P-TAGS API: P3 exposes six functions:
partition, scatter, gather,
transform, sync, apply — allowing
developers to implement new GNN architectures that benefit from P3's
execution strategy.
Key Results
| Graph | Model | DGL (s/epoch) | P3 (s/epoch) | Speedup |
|---|---|---|---|---|
| OGB-Product | SGCN | 4.535 | 1.019 | 4.45× |
| OGB-Product | GAT | 5.067 | 1.912 | 2.65× |
| SGCN | 22.264 | 4.102 | 5.43× | |
| GraphSAGE | 23.936 | 6.298 | 3.80× | |
| UK-2006-05 | GraphSAGE (no sampling) | 151.3 | 21.3 | 7.09× |
- P3 outperforms ROC (prior SOTA) by up to 2.2× on large graphs; benefits increase with graph size.
- Pipelining adds 30–50% speedup on top of base P3.
- Caching adds up to 1.7× speedup beyond base P3.
- P3 achieves near-linear scaling: doubling machines doubles throughput (DGL throughput is essentially flat with more machines).
- GPU utilization: P3 keeps GPUs busy ~85% of the time; DGL keeps them busy ~20%.
- Same accuracy as DGL: P3 reaches 76.2% on OGB-Product in 61.65s vs. DGL's 236.37s.
Limitations
- P3's benefit depends on activation size being smaller than feature size. When hidden dimensions approach or exceed the feature dimension, P3's advantage shrinks and can become a penalty (Figure 15). The crossover point is graph- and architecture-dependent.

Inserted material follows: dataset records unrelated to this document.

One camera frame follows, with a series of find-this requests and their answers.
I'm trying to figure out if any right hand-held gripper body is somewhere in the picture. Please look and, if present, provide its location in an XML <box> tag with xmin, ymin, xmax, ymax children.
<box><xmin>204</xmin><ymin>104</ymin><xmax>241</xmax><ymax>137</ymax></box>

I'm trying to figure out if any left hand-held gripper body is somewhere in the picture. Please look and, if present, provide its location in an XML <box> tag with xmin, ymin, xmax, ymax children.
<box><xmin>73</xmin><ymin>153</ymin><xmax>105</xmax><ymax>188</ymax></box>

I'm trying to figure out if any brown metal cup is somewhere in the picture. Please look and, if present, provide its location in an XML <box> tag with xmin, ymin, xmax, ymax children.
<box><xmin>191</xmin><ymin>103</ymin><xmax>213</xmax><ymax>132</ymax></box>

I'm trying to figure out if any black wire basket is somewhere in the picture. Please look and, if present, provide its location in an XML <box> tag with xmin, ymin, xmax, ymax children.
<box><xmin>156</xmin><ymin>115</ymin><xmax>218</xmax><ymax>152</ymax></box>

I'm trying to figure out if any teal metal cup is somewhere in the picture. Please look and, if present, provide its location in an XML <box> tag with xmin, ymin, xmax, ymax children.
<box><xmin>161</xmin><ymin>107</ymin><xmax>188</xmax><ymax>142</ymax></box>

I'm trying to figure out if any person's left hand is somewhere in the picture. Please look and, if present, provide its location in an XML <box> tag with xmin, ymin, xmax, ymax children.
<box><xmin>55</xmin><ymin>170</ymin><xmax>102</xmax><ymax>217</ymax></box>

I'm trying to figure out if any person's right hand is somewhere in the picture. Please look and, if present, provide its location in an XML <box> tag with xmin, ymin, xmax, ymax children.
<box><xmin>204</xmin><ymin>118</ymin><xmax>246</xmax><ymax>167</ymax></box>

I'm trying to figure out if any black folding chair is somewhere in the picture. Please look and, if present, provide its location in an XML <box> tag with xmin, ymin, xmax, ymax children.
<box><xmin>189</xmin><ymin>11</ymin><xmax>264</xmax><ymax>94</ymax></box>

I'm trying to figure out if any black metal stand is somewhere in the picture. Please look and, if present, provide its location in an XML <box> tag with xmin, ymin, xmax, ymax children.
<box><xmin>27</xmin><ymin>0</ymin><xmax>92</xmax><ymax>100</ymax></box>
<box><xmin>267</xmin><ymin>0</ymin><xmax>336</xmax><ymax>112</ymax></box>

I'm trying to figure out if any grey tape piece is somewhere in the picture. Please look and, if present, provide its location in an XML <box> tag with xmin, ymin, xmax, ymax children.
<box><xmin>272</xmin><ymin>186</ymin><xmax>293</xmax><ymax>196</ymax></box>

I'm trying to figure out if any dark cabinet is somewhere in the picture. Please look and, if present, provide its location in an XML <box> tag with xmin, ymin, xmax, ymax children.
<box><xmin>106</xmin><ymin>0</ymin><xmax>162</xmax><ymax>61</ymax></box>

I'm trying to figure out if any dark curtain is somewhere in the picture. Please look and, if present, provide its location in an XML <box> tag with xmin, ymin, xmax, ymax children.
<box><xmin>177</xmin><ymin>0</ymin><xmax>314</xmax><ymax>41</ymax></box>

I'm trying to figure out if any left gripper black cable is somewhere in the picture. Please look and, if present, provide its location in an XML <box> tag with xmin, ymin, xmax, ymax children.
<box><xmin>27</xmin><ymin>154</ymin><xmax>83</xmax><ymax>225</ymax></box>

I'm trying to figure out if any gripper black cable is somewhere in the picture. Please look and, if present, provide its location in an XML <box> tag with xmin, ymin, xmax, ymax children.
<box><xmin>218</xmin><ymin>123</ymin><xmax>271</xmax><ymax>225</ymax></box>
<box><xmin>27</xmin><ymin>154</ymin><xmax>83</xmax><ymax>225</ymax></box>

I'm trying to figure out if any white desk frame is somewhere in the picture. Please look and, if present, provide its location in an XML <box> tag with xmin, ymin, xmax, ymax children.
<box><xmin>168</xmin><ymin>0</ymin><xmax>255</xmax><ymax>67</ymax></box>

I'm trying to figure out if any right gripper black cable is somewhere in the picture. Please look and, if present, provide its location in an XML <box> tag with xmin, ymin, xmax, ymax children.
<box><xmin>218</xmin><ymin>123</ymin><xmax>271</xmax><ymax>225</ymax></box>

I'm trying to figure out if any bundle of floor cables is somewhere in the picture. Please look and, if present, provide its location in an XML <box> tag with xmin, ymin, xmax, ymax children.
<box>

- Pipelining introduces weight staleness of 3 steps. For large GNN models (future architectures), this may hurt convergence.
- The model-parallel phase (layer 1M) requires that the layer transformation be aggregatable from partial results. Non-linear GAT layers require developer annotation to identify which tensors need global synchronization (§3.5). This places burden on the developer.
- Evaluation uses 10 Gbps Ethernet. On InfiniBand (100 Gbps), the feature-movement bottleneck is proportionally smaller and P3's advantage is reduced relative to Ethernet-connected clusters.
- Scaling beyond 4 nodes (16 GPUs total) was not evaluated. At larger machine counts, the pull of partial activations from all machines grows linearly, potentially limiting scalability.
Relevance to DynamICCL
P3 introduces a distinct communication pattern from standard DP training: intra-layer partial activation reduction (a ReduceScatter-like collective over small activation tensors) combined with standard data-parallel gradient AllReduce for layers 2 through K. This is directly relevant to DynamICCL in two ways.
First, P3's partial activation sync (the sync API call)
is a small-message ReduceScatter fired once per minibatch at the
model-parallel/data-parallel switch point. This message is a different
size class than the gradient AllReduce at the end of backward.
DynamICCL's Config Agent must distinguish these and apply different NCCL
configurations — the small activation sync benefits from LL/LL128
protocols while the gradient AllReduce may benefit from ring or tree
algorithms depending on message size.
Second, P3's evaluation uses 10 Gbps Ethernet — the same network class as Chameleon Cloud (1 GbE). On bandwidth-constrained clusters, P3's elimination of feature movement is a direct complement to DynamICCL's optimization of the residual communication. The two systems target orthogonal reduction strategies: P3 reduces communication volume; DynamICCL optimizes the execution of the residual volume that remains.